Church leaders rejected the accusations from some conservatives – including the Republican presidential contender Jeb Bush – that the pope had trespassed into the political realm.

It is true that in the US, party affiliation is a better predictor of positions on climate change and inequality than religious beliefs. Hard-core conservatives will find ways to dismiss the encyclical and ignore Francis’s message and will call him a Marxist. The Thinking Housewife is quick out of the gate with this charge, saying that the document is “a public profession of faith in a religion that is not Catholic” and is a signal from Francis to his leftist allies that he is one of them, saying “Years from now if it is proved that Jorge Bergoglio was a Marxist infiltrator planted in the Catholic Church by its enemies, will you be ashamed, dear reader? Will you be ashamed that you did not stand up and say, “No! This man is not the pope?”” She says that ‘true’ Catholics should consider that Francis is not a legitimate pope by virtue of the doctrine of “sedevacantism, which holds that a non-Catholic in the papacy automatically loses authority, not by human decree but by divine law.”

But there are Catholics who are have not thought much about these things and are not rigidly committed to one view or the other and this message might persuade some of them. And it will cause great heartburn to the right wingers in the US who have long looked on the pope as their ally in the culture wars.

Comments

  1. Mobius says

    Well, yes, consumerism does have something to do with scarcer resources. But that is in large part because there is an ever increasing number of us. We reached a world population of 3 billion around 1960, and even then there were complaints of “too many humans”. 40 years later, it had doubled to 6 billion and is closing in on 7.5 billion now.

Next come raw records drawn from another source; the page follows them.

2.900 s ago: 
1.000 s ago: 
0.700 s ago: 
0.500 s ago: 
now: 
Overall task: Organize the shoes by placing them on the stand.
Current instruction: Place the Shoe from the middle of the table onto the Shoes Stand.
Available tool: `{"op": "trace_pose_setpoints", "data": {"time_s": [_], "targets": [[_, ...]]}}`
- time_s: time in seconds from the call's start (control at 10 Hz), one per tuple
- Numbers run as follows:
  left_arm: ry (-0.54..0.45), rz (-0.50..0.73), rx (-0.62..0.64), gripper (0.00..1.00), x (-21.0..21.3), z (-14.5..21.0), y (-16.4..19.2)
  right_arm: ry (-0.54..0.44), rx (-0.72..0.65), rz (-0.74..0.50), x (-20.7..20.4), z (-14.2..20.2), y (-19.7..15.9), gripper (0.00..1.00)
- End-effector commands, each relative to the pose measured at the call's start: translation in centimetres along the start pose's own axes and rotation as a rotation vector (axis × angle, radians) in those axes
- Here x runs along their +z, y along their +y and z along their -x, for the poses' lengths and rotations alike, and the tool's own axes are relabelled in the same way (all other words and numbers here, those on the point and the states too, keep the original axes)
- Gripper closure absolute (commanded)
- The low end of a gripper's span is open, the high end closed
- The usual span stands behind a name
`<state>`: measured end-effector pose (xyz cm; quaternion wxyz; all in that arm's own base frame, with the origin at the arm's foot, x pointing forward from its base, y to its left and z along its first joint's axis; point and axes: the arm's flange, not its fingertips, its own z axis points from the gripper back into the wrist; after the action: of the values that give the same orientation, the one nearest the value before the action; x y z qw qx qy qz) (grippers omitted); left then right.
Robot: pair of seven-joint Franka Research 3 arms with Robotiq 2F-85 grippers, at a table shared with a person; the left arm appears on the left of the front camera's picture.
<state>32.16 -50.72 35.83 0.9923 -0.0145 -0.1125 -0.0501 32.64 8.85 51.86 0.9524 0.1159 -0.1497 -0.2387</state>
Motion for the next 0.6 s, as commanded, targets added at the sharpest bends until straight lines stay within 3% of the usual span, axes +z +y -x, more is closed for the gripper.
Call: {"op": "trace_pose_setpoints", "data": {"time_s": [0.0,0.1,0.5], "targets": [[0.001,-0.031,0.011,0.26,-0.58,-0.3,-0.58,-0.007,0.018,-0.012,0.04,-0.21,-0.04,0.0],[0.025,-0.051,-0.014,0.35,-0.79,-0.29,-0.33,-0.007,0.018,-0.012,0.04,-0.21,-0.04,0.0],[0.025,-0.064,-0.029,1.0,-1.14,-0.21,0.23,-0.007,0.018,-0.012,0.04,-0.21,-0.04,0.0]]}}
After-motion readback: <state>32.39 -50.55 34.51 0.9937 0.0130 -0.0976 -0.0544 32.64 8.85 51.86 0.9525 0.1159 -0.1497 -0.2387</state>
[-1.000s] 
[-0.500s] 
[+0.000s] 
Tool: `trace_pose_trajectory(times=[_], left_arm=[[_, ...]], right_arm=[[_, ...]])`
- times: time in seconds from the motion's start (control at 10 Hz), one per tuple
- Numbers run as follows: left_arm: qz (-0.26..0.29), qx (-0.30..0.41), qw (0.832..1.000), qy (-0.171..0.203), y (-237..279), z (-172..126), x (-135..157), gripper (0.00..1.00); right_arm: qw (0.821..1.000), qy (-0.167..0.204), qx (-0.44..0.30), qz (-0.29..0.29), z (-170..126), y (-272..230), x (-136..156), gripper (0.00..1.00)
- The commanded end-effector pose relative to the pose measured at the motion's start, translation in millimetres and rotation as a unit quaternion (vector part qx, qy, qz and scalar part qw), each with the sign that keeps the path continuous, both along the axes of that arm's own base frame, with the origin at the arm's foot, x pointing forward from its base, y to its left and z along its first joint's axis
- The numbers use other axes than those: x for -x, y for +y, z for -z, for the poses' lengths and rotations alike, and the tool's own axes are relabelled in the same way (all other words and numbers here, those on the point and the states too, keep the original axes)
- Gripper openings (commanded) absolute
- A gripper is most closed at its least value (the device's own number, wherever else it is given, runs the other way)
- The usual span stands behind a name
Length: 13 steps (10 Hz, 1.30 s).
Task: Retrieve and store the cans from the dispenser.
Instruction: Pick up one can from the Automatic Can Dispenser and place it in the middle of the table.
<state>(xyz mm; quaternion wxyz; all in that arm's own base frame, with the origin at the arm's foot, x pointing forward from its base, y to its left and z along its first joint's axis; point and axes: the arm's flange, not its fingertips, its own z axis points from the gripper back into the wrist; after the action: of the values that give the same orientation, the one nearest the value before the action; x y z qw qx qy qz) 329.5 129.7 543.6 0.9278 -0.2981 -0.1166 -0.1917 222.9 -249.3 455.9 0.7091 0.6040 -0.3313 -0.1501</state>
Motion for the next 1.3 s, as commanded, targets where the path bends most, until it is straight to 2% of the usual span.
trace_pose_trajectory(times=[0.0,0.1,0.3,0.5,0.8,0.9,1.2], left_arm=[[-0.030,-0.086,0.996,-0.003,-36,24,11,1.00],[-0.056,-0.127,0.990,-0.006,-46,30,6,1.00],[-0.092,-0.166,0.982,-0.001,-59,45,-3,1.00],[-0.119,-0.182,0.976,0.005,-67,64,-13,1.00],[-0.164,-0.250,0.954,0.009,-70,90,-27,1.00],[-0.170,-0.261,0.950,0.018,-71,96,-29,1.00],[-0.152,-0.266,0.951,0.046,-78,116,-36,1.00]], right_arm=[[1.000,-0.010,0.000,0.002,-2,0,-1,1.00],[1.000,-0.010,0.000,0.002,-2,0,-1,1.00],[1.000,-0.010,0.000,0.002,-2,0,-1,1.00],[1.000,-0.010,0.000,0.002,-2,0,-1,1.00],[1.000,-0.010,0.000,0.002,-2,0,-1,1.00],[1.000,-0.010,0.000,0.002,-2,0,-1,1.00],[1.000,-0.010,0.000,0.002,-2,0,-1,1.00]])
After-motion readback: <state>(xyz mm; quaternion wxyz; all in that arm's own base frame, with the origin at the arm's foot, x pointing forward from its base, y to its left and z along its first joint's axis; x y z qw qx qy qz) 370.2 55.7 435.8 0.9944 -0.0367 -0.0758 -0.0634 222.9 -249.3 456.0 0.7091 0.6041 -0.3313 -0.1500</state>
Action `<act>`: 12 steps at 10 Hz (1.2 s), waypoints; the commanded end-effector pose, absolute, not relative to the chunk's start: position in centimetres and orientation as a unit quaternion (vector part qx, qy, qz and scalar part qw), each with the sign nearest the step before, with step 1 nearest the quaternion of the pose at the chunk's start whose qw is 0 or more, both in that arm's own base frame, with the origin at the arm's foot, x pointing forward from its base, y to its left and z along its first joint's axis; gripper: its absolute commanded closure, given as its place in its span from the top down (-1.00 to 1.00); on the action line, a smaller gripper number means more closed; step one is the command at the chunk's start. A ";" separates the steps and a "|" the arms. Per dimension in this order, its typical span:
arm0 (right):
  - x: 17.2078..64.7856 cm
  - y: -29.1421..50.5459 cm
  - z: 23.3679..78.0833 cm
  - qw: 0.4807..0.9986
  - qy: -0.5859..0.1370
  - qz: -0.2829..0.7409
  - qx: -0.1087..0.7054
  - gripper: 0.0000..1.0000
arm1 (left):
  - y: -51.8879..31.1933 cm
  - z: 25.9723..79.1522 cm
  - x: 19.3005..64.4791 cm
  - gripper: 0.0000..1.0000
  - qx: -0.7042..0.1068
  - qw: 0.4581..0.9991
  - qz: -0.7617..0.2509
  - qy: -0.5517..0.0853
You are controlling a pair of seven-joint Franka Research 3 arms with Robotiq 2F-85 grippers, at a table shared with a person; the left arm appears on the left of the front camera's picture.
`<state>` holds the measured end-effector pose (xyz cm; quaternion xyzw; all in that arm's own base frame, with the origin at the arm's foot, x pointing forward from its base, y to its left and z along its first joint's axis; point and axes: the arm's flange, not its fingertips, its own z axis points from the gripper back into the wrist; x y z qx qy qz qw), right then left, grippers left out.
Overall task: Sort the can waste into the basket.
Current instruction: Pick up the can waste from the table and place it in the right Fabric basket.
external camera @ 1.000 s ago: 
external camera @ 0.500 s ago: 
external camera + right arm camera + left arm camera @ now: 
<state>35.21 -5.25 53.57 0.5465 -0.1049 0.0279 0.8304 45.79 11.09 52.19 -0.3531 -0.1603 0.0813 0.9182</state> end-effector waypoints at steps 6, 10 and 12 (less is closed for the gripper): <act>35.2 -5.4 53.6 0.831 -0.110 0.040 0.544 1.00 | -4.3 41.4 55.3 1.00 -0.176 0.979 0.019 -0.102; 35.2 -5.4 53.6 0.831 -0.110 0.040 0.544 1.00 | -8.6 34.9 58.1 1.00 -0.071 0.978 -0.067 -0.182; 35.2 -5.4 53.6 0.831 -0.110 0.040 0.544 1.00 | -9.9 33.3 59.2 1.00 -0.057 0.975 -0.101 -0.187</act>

    And the Catholic Church’s (and Pope’s) position is that we don’t need population control. Insane.

  2. tecolata says

    The pope accepts the science on global warming while rejecting the science on population.

  3. Nick Gotts says

    Mobius@2,

    Most of the population growth expected in the next few decades will come among populations who produce far less greenhouse gases than the global average -- let alone than rich Americans or Europeans. Population growth rates have roughly halved since their 1960s peak, and since the 1990s, even the absolute annual increase has fallen. Population control suggests -- intentionally or not -- coercion. There’s no reason to think we need that to bring an end to population growth: raising the status and education of women, and ensuring the availability of contraception to all who want it, will suffice. But halting population growth will not suffice to mitigate anthropogenic global warming: that needs both a switch to low-carbon forms of energy plus greater energy efficiency, and radical behavioural change on the part of the rich: fly less or not at all, drive less or not at all, eat less meat and dairy or none, buy fewer or smaller electrical appliances, turn the heating or air con down and rely on wearing more or less… In brief: reduce, reuse, recycle.